_WHAT YOU SHOULD DO_
Compute how many lines in the data below hold the word "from", then report that number with nothing else.

RAW DATA: Begin

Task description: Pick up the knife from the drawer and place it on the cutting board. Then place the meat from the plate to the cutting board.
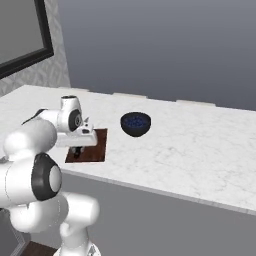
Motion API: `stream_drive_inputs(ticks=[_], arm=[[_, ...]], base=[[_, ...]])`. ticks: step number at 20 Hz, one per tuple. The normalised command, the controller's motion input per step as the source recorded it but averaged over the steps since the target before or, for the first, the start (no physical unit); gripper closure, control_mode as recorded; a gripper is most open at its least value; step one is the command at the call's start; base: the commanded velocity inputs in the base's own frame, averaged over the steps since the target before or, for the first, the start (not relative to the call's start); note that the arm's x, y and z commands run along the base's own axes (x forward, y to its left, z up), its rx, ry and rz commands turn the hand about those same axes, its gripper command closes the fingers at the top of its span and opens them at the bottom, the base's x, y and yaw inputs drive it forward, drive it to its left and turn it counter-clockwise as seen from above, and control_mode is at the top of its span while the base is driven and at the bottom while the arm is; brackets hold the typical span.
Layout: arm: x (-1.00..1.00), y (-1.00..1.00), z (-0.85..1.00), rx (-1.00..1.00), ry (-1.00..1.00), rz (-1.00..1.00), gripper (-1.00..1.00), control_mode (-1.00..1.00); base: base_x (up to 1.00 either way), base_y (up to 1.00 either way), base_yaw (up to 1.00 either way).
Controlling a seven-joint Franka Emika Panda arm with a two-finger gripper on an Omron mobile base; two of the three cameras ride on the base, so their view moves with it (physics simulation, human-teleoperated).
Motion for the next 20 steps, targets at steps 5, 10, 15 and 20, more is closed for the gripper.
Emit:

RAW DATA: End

_ANSWER SPACE_
2